Rob Clifford is chief executive of Century 21 UK

 

I was an avid watcher of the Commonwealth Games and was pleasantly surprised at the success enjoyed by all the home nations. It would seem that the ‘home’ advantage that comes with any major event being held on these shores does embolden all the teams and the final medal board appears to be a reflection of this.

I heard a number of commentators reflecting on why teams tend to do better when they’re playing at ‘home’ and much has been made of the crowd support, the fact that the competitors were more comfortable in their surroundings and the extra incentive this gives individuals to want to do well.

To my mind, this appears to be a confidence issue – as we all know many great sporting individuals seem to have ability in spades but this somehow doesn’t translate into reaching great sporting heights. Add in a huge dollop of confidence however and performance levels can often go through the roof.

Confidence in any field can be game-changing and empowering but a lack of confidence can often seem unduly debilitating. This is particularly the case for the UK housing market which has occasionally veered from over-confidence and genuine ebullience to deep concern and, to mis-quote D:Ream, ‘Things might never get better’.

Looking at the results of Halifax’s recent Confidence tracker the lender describes this quarter’s survey as suggesting ‘a tipping point’ for the market with confidence dropping however look beyond the headlines at the MORI results produced for Halifax and the UK-wide outcome for the key question, ‘Is this a good time to buy?’ is more positive than it is negative (47% compared to 42%); in essence more folk believe it’s still a good time to buy and even more see it as a great time to sell.

This particular survey also showed consistent positivity in terms of house price outlook, a stable consumer view month-on-month since September and one which has grown since early 2011. All good signs.

The split between potential buyer and potential seller sentiment is the thing which has created over-zealous headlines.

Clearly, many buyers are considering the latest data on rising house prices, the level of deposit required and the anticipation of higher rates, and perhaps deciding that they may need to wait a little longer.

Sellers, on the other hand, benefiting from rising prices appear to believe that ‘cashing in’ now on these increases may be the best option: but that’s a market phenomenon which has forever existed and is not new to today’s marketplace.

Where this particular survey from Halifax is useful is the insight it gives to regional differences, though if I tell you that buyers are more likely to think now is a good time to buy in areas where house price growth has been relatively modest, whereas in areas like London and the South East buyer confidence is lower, you won’t regard it as the most insightful thing you’ve ever read.

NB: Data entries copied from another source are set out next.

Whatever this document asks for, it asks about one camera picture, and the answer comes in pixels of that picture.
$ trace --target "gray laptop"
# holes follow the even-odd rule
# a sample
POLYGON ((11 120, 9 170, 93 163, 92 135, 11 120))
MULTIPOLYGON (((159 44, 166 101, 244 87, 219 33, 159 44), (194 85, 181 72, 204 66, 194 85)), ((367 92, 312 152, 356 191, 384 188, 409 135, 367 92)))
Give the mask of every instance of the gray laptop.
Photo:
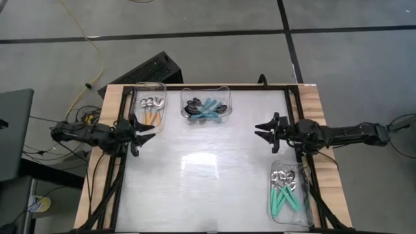
POLYGON ((32 99, 32 89, 0 94, 0 182, 19 174, 32 99))

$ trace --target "concrete floor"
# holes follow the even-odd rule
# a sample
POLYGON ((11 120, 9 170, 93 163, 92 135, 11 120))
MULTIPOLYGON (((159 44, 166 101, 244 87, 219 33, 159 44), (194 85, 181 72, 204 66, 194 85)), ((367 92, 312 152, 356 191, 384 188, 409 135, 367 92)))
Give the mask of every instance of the concrete floor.
MULTIPOLYGON (((292 29, 416 24, 416 5, 411 0, 287 0, 284 4, 292 29)), ((90 36, 283 28, 275 0, 147 4, 74 0, 68 6, 90 36)), ((81 36, 56 0, 9 1, 0 13, 0 31, 0 39, 81 36)), ((304 82, 318 84, 329 125, 388 124, 396 116, 415 112, 416 31, 294 34, 293 40, 304 82)), ((186 83, 253 83, 260 73, 271 83, 295 82, 282 34, 105 41, 97 46, 105 58, 105 71, 96 87, 160 51, 178 63, 186 83)), ((1 44, 0 60, 0 92, 33 88, 31 114, 56 120, 63 118, 83 84, 99 71, 97 54, 86 42, 1 44)), ((101 102, 90 92, 80 105, 101 102)), ((31 120, 27 143, 52 146, 47 127, 48 123, 31 120)), ((406 141, 404 134, 393 140, 406 141)), ((400 149, 416 155, 411 143, 400 149)), ((390 146, 354 145, 335 154, 354 227, 414 233, 416 162, 390 146)), ((54 198, 58 206, 71 201, 74 207, 79 199, 64 190, 54 198)), ((55 216, 39 219, 37 231, 71 229, 75 211, 63 205, 55 216)))

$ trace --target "table leg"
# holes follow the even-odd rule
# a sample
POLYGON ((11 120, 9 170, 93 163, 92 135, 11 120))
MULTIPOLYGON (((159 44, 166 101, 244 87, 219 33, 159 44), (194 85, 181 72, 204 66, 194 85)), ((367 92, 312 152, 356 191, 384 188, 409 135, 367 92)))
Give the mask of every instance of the table leg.
POLYGON ((32 176, 34 179, 48 181, 75 189, 83 189, 84 185, 84 178, 81 176, 41 165, 27 159, 20 160, 19 175, 32 176))

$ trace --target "clear plastic container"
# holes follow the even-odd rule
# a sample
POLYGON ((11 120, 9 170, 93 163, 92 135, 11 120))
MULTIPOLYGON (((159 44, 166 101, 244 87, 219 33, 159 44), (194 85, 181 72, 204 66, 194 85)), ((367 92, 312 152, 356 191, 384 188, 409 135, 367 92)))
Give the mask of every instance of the clear plastic container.
POLYGON ((232 112, 233 105, 231 101, 231 91, 226 86, 205 90, 191 90, 190 88, 184 88, 181 91, 181 114, 185 117, 188 124, 219 124, 228 121, 229 115, 232 112), (188 101, 192 101, 194 98, 198 98, 201 101, 202 105, 197 106, 198 110, 201 111, 201 114, 192 115, 185 110, 188 101), (220 114, 213 113, 216 107, 221 105, 227 105, 227 109, 220 114))
POLYGON ((301 163, 273 162, 270 171, 268 214, 275 222, 302 227, 313 225, 309 202, 309 175, 309 167, 301 163))
POLYGON ((153 129, 138 132, 138 135, 159 133, 163 130, 164 110, 167 105, 166 85, 154 82, 139 82, 135 85, 130 114, 135 114, 141 124, 153 125, 153 129))

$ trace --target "wooden board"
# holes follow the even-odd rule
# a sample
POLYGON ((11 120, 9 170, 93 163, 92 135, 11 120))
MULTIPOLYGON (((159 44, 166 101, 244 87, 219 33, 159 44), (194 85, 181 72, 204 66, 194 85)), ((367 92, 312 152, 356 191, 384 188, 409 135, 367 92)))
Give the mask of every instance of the wooden board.
MULTIPOLYGON (((218 84, 185 84, 186 86, 218 86, 218 84)), ((220 85, 239 85, 239 86, 253 86, 262 84, 220 84, 220 85)), ((270 84, 270 85, 293 85, 293 84, 270 84)), ((183 86, 183 84, 168 84, 168 86, 183 86)), ((105 94, 105 99, 103 102, 103 108, 101 111, 100 123, 112 125, 112 123, 117 120, 118 111, 120 109, 120 103, 122 98, 122 84, 112 84, 107 87, 107 92, 105 94)), ((300 98, 302 102, 302 108, 304 111, 305 118, 310 118, 314 121, 317 121, 319 124, 325 125, 325 117, 322 110, 322 105, 320 103, 318 89, 315 85, 310 84, 300 84, 299 85, 300 98)), ((294 112, 296 113, 296 105, 292 102, 294 112)), ((129 105, 126 105, 125 115, 129 110, 129 105)), ((335 158, 333 151, 331 149, 323 149, 323 153, 326 155, 335 158)), ((92 183, 92 174, 94 168, 96 167, 97 161, 100 158, 102 151, 95 147, 92 150, 90 162, 88 164, 88 176, 90 178, 90 185, 92 183)), ((339 178, 339 173, 337 171, 336 165, 327 158, 316 155, 314 156, 315 168, 317 169, 318 182, 320 186, 320 192, 322 199, 327 203, 328 207, 332 212, 339 218, 339 220, 347 225, 351 226, 351 219, 348 212, 348 208, 345 202, 345 196, 343 192, 343 187, 341 184, 341 179, 339 178)), ((107 168, 109 165, 109 156, 105 155, 104 158, 100 161, 96 177, 94 181, 94 193, 92 197, 92 210, 94 210, 98 203, 103 197, 103 190, 105 179, 107 176, 107 168)), ((83 225, 88 218, 88 189, 87 189, 86 179, 84 181, 84 189, 81 193, 81 199, 79 201, 77 217, 75 219, 74 228, 78 228, 83 225)), ((107 206, 104 228, 110 226, 111 211, 112 211, 113 200, 111 200, 107 206)), ((315 226, 320 227, 318 213, 316 209, 316 204, 313 205, 313 216, 315 219, 315 226)))

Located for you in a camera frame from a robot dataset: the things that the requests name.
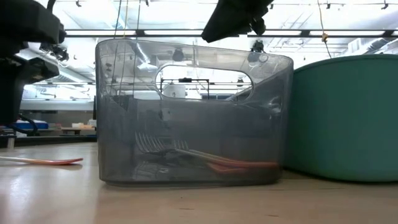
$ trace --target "wooden tabletop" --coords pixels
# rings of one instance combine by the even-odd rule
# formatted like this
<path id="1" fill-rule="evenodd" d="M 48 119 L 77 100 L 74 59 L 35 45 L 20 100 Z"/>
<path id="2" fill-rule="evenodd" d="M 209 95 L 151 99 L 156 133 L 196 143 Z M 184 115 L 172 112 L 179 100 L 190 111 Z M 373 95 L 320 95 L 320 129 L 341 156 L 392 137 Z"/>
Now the wooden tabletop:
<path id="1" fill-rule="evenodd" d="M 0 162 L 0 223 L 396 223 L 398 185 L 359 185 L 285 173 L 256 187 L 110 187 L 95 143 L 19 147 L 0 156 L 84 157 L 76 166 Z"/>

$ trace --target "fluorescent light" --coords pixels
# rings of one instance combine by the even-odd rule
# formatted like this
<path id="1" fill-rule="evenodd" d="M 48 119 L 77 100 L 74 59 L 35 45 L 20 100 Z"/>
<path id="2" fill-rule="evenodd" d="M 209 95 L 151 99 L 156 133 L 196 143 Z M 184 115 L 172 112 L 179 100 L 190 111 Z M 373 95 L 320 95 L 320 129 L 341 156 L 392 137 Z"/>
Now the fluorescent light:
<path id="1" fill-rule="evenodd" d="M 146 35 L 200 35 L 202 30 L 145 30 Z"/>
<path id="2" fill-rule="evenodd" d="M 117 30 L 116 35 L 135 35 L 135 30 Z M 114 30 L 67 30 L 67 35 L 108 35 L 114 36 Z"/>
<path id="3" fill-rule="evenodd" d="M 267 36 L 267 35 L 300 35 L 301 31 L 299 30 L 266 30 L 262 35 Z"/>
<path id="4" fill-rule="evenodd" d="M 334 36 L 334 35 L 345 35 L 345 36 L 356 36 L 356 35 L 383 35 L 385 31 L 380 31 L 380 30 L 366 30 L 366 31 L 355 31 L 355 30 L 347 30 L 347 31 L 327 31 L 325 30 L 325 33 L 328 34 L 329 36 Z M 322 35 L 322 31 L 311 31 L 310 35 Z"/>

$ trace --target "clear plastic bin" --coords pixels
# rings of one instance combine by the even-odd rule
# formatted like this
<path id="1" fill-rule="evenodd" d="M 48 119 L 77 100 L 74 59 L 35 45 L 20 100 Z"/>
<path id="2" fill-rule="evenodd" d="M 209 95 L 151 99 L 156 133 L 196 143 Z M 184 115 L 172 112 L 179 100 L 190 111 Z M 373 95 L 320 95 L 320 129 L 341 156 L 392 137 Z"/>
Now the clear plastic bin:
<path id="1" fill-rule="evenodd" d="M 161 90 L 167 83 L 159 83 L 158 74 L 171 65 L 240 72 L 249 77 L 250 85 L 223 100 L 165 96 Z M 125 185 L 276 181 L 292 74 L 292 59 L 280 55 L 131 39 L 100 42 L 100 179 Z M 207 80 L 199 86 L 201 91 L 208 87 L 210 98 L 214 85 Z"/>

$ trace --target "ceiling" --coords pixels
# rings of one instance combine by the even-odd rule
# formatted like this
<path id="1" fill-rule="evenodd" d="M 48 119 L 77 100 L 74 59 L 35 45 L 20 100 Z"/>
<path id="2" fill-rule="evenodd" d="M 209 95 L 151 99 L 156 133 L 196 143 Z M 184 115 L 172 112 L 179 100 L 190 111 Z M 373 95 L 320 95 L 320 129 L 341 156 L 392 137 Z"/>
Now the ceiling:
<path id="1" fill-rule="evenodd" d="M 47 0 L 37 0 L 44 6 Z M 398 29 L 398 0 L 320 0 L 322 21 L 327 29 Z M 119 0 L 58 0 L 53 13 L 65 29 L 113 30 L 118 17 Z M 203 29 L 217 0 L 122 0 L 118 29 Z M 264 16 L 268 29 L 321 29 L 317 0 L 275 0 Z M 107 38 L 66 38 L 62 46 L 70 59 L 59 65 L 62 76 L 53 82 L 95 82 L 95 46 Z M 250 38 L 232 37 L 206 43 L 200 37 L 138 37 L 140 40 L 202 45 L 226 49 L 249 50 L 256 39 L 263 41 L 265 51 L 293 58 L 295 68 L 329 58 L 325 44 L 319 38 Z M 329 38 L 332 57 L 348 52 L 348 44 L 356 38 Z M 38 44 L 21 52 L 25 58 L 44 55 Z"/>

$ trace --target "teal bin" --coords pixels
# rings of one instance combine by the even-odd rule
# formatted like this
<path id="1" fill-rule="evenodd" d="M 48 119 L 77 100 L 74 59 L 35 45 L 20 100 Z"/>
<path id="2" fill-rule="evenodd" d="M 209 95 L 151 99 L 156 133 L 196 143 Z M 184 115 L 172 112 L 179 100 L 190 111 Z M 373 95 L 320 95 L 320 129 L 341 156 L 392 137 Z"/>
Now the teal bin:
<path id="1" fill-rule="evenodd" d="M 286 167 L 361 182 L 398 180 L 398 55 L 360 55 L 294 72 Z"/>

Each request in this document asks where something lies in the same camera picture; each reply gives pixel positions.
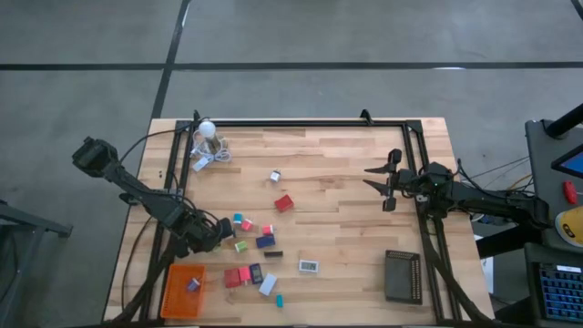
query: butcher block tabletop
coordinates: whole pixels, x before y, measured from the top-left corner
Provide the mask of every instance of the butcher block tabletop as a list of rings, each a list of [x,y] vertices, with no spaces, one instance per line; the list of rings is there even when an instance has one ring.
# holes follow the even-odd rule
[[[445,120],[415,119],[423,123],[429,160],[455,170]],[[176,119],[154,119],[149,133],[174,129],[175,122]],[[237,238],[224,240],[218,251],[175,260],[206,267],[203,304],[198,319],[166,320],[166,324],[435,323],[424,261],[422,305],[388,302],[384,298],[384,252],[417,252],[423,259],[414,202],[399,194],[396,210],[382,212],[383,198],[362,182],[372,179],[384,183],[386,176],[363,170],[384,165],[391,149],[404,151],[400,128],[218,127],[217,133],[228,140],[232,161],[212,162],[199,172],[189,169],[186,196],[197,208],[219,218],[232,219],[234,213],[240,212],[252,220],[253,228],[237,230]],[[186,144],[186,134],[183,135],[177,176]],[[166,133],[147,140],[138,178],[152,189],[163,188],[172,138],[172,133]],[[419,168],[419,151],[415,140],[413,143]],[[403,159],[398,168],[407,168],[405,156]],[[275,169],[281,173],[277,183],[270,181]],[[273,202],[286,194],[294,207],[278,212]],[[141,206],[129,212],[104,320],[121,311],[122,276],[132,245],[148,217]],[[275,229],[276,244],[258,250],[255,239],[262,235],[261,226],[268,224]],[[455,278],[478,308],[494,317],[467,215],[450,213],[444,225]],[[155,226],[156,220],[150,220],[138,242],[128,270],[125,303],[146,277]],[[234,244],[238,241],[246,241],[249,249],[237,253]],[[265,258],[264,251],[283,251],[283,256]],[[319,272],[299,272],[299,260],[317,261]],[[277,277],[270,296],[260,294],[259,285],[225,287],[225,270],[253,263],[260,264],[263,276],[271,273]],[[451,317],[445,285],[436,275],[445,317]],[[162,277],[152,294],[152,318],[158,315]],[[283,296],[282,308],[276,306],[277,294]]]

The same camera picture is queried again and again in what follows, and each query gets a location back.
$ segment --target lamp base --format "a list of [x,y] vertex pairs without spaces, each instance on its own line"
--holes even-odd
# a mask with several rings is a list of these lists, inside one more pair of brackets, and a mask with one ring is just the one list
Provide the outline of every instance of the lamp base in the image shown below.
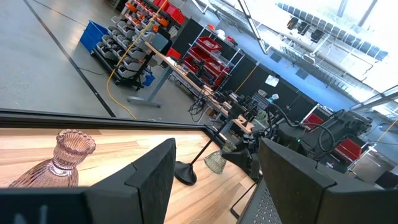
[[197,175],[191,163],[175,162],[174,176],[185,185],[192,186],[197,182]]

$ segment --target white paper sign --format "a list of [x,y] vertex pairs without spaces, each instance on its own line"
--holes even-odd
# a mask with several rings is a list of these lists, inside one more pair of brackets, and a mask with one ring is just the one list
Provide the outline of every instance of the white paper sign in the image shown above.
[[279,82],[278,78],[273,77],[272,75],[268,75],[268,78],[266,80],[266,84],[275,87],[276,85],[278,85],[278,82]]

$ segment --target pink glass vase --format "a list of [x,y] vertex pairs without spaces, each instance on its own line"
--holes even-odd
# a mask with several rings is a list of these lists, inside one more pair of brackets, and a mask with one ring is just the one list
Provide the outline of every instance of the pink glass vase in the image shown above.
[[54,157],[43,161],[9,187],[77,187],[76,166],[95,150],[91,136],[77,130],[63,130],[56,137]]

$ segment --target yellow cable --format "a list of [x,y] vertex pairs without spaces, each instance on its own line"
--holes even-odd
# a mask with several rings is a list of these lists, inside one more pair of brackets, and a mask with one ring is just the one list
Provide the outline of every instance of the yellow cable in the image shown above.
[[249,73],[249,75],[243,80],[242,84],[235,90],[235,93],[243,86],[243,84],[246,82],[246,80],[251,76],[251,74],[254,72],[254,70],[259,66],[260,63],[257,63],[256,66],[254,66],[253,70]]
[[[145,33],[145,31],[148,29],[148,27],[150,27],[150,25],[152,25],[152,23],[153,23],[155,17],[156,17],[157,14],[160,12],[160,10],[163,9],[163,7],[166,5],[166,3],[167,3],[168,1],[169,1],[169,0],[166,0],[166,1],[163,2],[162,6],[159,8],[159,10],[158,10],[158,11],[154,14],[154,16],[149,20],[149,23],[148,23],[148,25],[145,27],[145,29],[142,29],[142,30],[141,30],[141,33],[138,35],[138,37],[136,38],[136,40],[130,45],[130,47],[126,50],[126,52],[124,53],[124,55],[120,58],[120,60],[119,60],[118,63],[116,64],[116,67],[119,67],[119,65],[121,64],[121,62],[123,61],[123,59],[125,58],[125,56],[127,55],[127,53],[128,53],[128,52],[130,51],[130,49],[132,49],[132,47],[136,44],[137,40],[139,40],[139,39],[141,38],[141,36]],[[121,106],[123,109],[125,109],[125,110],[132,116],[132,118],[137,119],[137,118],[134,116],[134,114],[132,114],[132,113],[130,112],[130,110],[129,110],[127,107],[125,107],[124,105],[122,105],[121,103],[119,103],[118,101],[116,101],[115,98],[113,98],[111,92],[109,91],[109,81],[111,81],[112,76],[114,75],[115,72],[116,72],[116,68],[113,69],[111,75],[110,75],[109,78],[108,78],[108,81],[106,82],[106,91],[108,91],[109,97],[111,97],[111,99],[112,99],[117,105],[119,105],[119,106]]]

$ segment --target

And if we were looking for continued confidence regarding activity in the housing market then we perhaps need look no further than the latest Bank of England mortgage approval numbers which rose 8% month-on-month in June to 67,196.

This was the first rise in five months and shows lenders regaining their momentum and appetite to lend following the deliberate deceleration as they accommodatedthe MMR changes.

A lack of ‘equilibrium’ can of coursecreate issues for the housing market, but, in my opinion, they won’t result in a significant discontinuity.

In fact, I suspect many potential buyers might be pleasantly surprised if they were to examine in detail the amount of mortgage they could secure and the properties in their price range.

London is a peculiar market and virtually always plays out somewhat differently but let’s not talk ourselves into this being a truly national issue.

The Halifax confidence ‘statistic’ is based upon a survey of 1,966 people and was quoted vary widely by the national media – yet bear in mind that there are over 100,000 transactions every single month: hardly a sign of abating consumer confidence.

Advisers can help to bridge any perceived ‘confidence gap’ by laying out all the available options particularly to buyers who might be confused about whether now is the right time, especially given the headline writers love to focus on a negative snippet. Especially when out of context.